Magrelli V., La lingua restaurata, Manduria, Manni, 2014, p. 9
La lingua restaurata e una polemica. Otto sonetti a Londra. L’ultimo
libro di Valerio Magrelli, un luogo dove la parola ha per oggetto la parola, modula
la parola. La lingua restaurata. Un laboratorio di mescolanze. Un percorso fra
prosa e poesia. Edito da Manni, presenta in copertina un intervento di Emilio
Isgrò dedicato allo stesso Magrelli. Lontano da un linguaggio accessorio,
sfonda la cornice di un maquillage estetizzante e sforna la parola che nell’ibridazione
fra prosa e poesia si concede attimi di delucidazione sul mondo e l’osservazione
dello stesso.
Se la parola ha per
oggetto la parola è nella risultante della mescolanza, poi, che il tragitto
assesta colpi coi suoi rimandi e strizza l’occhio al reale, questo ultimo
cadenzato nell’andamento della polemica, dell’ironia, dello sberleffo. È
l’autore che maschera l’autore. Sparisce. Nell’effetto mimetico del linguaggio
sono il mondo e la sua narrazione a trionfare, o ad essere denunciati.

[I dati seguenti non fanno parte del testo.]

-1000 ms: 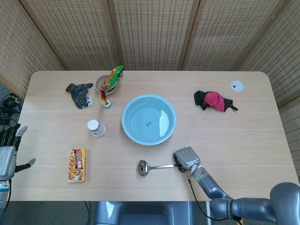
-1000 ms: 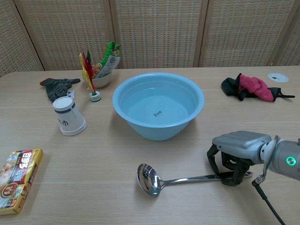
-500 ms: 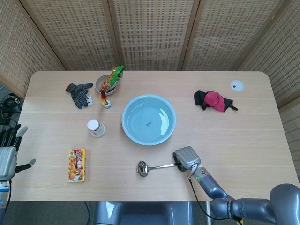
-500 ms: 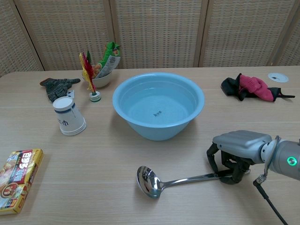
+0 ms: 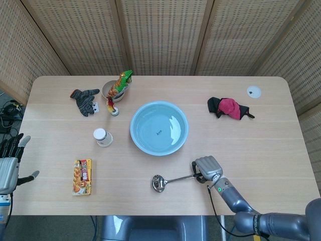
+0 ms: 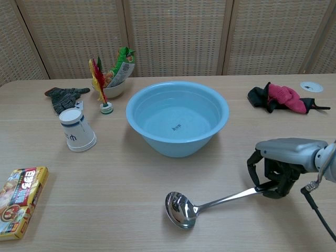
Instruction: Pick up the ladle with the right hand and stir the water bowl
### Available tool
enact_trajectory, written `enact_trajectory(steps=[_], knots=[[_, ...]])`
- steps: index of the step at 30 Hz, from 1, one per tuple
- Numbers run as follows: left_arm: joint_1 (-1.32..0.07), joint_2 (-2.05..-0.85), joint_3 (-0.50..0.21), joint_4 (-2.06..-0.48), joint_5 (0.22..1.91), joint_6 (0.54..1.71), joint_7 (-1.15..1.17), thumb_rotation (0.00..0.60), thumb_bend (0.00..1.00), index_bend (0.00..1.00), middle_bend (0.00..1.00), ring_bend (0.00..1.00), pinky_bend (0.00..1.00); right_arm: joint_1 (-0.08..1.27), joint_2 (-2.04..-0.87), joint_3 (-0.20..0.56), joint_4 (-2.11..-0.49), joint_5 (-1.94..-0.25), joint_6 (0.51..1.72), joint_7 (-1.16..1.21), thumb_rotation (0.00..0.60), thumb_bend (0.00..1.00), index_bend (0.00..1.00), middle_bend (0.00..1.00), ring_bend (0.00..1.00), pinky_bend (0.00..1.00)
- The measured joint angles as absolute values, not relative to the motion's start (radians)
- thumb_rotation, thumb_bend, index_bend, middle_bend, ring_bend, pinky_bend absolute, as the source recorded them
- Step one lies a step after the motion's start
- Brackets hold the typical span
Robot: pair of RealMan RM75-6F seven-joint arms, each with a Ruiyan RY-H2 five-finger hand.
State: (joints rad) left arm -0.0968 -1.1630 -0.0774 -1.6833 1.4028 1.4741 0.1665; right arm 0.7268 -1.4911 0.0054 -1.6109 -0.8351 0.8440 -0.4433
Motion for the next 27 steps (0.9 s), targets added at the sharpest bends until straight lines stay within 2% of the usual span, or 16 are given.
enact_trajectory(steps=[16,21,27], knots=[[-0.095,-1.158,-0.068,-1.693,1.414,1.474,0.163,0.600,0.00,0.00,0.00,0.00,0.00,0.707,-1.224,0.040,-1.890,-0.895,0.866,-0.361,0.600,0.86,0.74,0.99,0.98,1.00],[-0.096,-1.157,-0.073,-1.692,1.405,1.471,0.160,0.600,0.00,0.00,0.00,0.00,0.00,0.737,-1.156,0.087,-1.947,-0.884,0.874,-0.363,0.600,0.86,0.74,0.99,0.98,1.00],[-0.100,-1.155,-0.077,-1.689,1.391,1.459,0.155,0.600,0.00,0.00,0.00,0.00,0.00,0.797,-1.130,0.139,-1.946,-0.797,0.880,-0.398,0.600,0.87,0.74,1.00,0.98,1.00]])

L’esercizio, la prassi, lo sforzo, della scrittura e della riscrittura mostrano
chiari i semi dell’apertura, la forma e dimensione di un corpo connaturato all’Altro
e i segni della messa in discussione, della compenetrazione e compartecipazione
autorale alle vicende dell’uomo nel mondo contemporaneo.
Magrelli si scrive e
riscrive in una lingua altra, affrontando la dialettica dell’incontro,
accettando di sporcarsi fino alla sparizione. C’è un corpo, quello autorale,
che è nel corpo del testo ed ha radice nella relazione. C’è un corpo che
dialoga coi sistemi dell’atomizzazione e frammentazione dell’attore sociale, si
divincola e li ribalta con lo strumento poetico dell’ironia, denunciandoli. Il
corpo e le nuove tecnologie, da una parte, il corpo di una generazione
rinviata, dall’altra. Le facce diverse eppure legate, strette l’una all’altra,
della contemporaneità.
L’apertura ai confini di
una lingua barbara (Unamuno), altra,
che si agita nell’onda dialettica della migrazione, dei corpi e dei generi e
dei linguaggi che percorrono il mondo alimentandosi in un reciproco sviluppo,
arricchendosi, mostrano la de-storicizzazione dell’autore che esce dal testo e
rende lo spazio alla storicizzazione del tempo.